Minutes later several U.S. helicopters cautiously flew into the area, radiation detectors going. Command honestly thought a nuclear bomb had gone off. We couldn't exactly claim ignorance of what had happened, because there we were, one lone Bradley limping slowly away from the blast zone. There was so much debris in the air that command grounded all the helicopters in the area for a while.

Sergeant Christner was the first person from our unit to come roaring up, wondering what had happened and hoping nobody was injured by whatever had happened. He looked past us, at the mushroom cloud now a mile high, and then back at me. “What the hell was that?”

Since we were officially following orders, we didn't get into too much trouble, but after that a Corps-wide, theater-wide order went out for all of Iraq: troops were not to destroy any more munitions.

I did the math, in case you're wondering: fifteen hundred 2,000-pound bombs equals 3 million pounds of high explosives.

F
or two weeks or so I was in charge of security at the largest oil refinery in Iraq.

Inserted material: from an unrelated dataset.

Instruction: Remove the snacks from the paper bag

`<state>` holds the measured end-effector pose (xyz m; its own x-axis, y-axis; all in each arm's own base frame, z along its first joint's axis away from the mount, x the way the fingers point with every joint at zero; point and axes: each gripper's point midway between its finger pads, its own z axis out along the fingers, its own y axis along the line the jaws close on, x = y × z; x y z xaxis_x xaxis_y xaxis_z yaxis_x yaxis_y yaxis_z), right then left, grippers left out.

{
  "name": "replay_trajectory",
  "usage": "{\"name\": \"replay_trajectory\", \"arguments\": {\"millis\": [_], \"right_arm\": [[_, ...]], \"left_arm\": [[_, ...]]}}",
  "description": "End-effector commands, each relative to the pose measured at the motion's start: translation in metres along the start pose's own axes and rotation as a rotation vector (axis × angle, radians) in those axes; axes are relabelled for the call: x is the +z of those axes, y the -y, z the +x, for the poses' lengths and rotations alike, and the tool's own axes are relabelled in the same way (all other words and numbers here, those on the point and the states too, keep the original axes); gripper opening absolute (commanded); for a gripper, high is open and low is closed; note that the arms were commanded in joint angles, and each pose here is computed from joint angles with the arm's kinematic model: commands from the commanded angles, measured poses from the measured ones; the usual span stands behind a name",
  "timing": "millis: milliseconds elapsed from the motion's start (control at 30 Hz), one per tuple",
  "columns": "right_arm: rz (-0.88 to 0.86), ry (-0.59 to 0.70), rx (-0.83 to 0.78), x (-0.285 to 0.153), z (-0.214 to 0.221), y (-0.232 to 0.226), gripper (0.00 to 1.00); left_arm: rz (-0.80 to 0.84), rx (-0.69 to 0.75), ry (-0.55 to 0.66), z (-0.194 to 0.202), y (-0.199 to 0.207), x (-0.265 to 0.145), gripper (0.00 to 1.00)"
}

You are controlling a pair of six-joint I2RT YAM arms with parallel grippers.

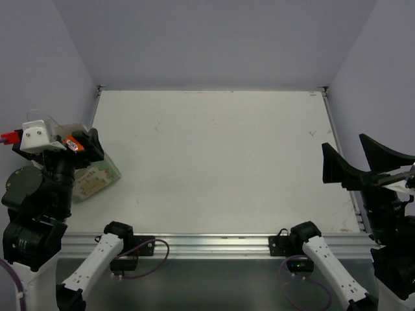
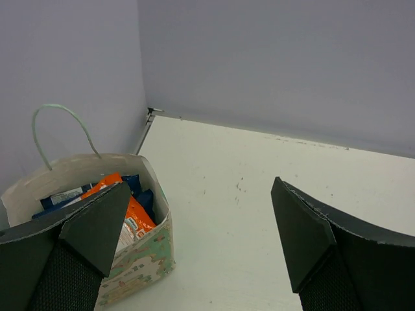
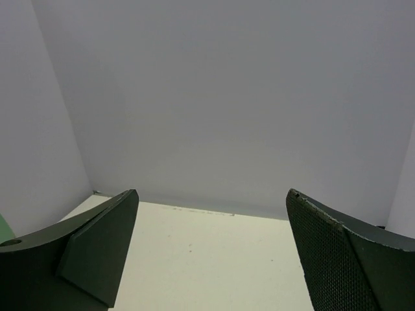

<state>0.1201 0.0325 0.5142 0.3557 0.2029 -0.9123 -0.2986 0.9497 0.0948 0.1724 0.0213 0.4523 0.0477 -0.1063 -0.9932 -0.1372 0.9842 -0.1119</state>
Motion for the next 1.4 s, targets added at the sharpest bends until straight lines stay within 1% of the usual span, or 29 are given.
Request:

It was just south of Baghdad, but when I was there it was more of a fuel distribution point than it was a refinery. It was supposed to be running 24/7, but the plant manager was having some problems. If the truck drivers arrived in the afternoon, coming in from Turkey and Syria and all sorts of places, they were refusing to drop off their loads until the next morning, and it was really jamming things up. I told them that I was going to start shooting them if they didn't unload their fuel when they arrived, and apparently they believed me, because they started unloading their fuel at night. The plant was able to keep operating 24 hours a day, and the plant manager absolutely loved me.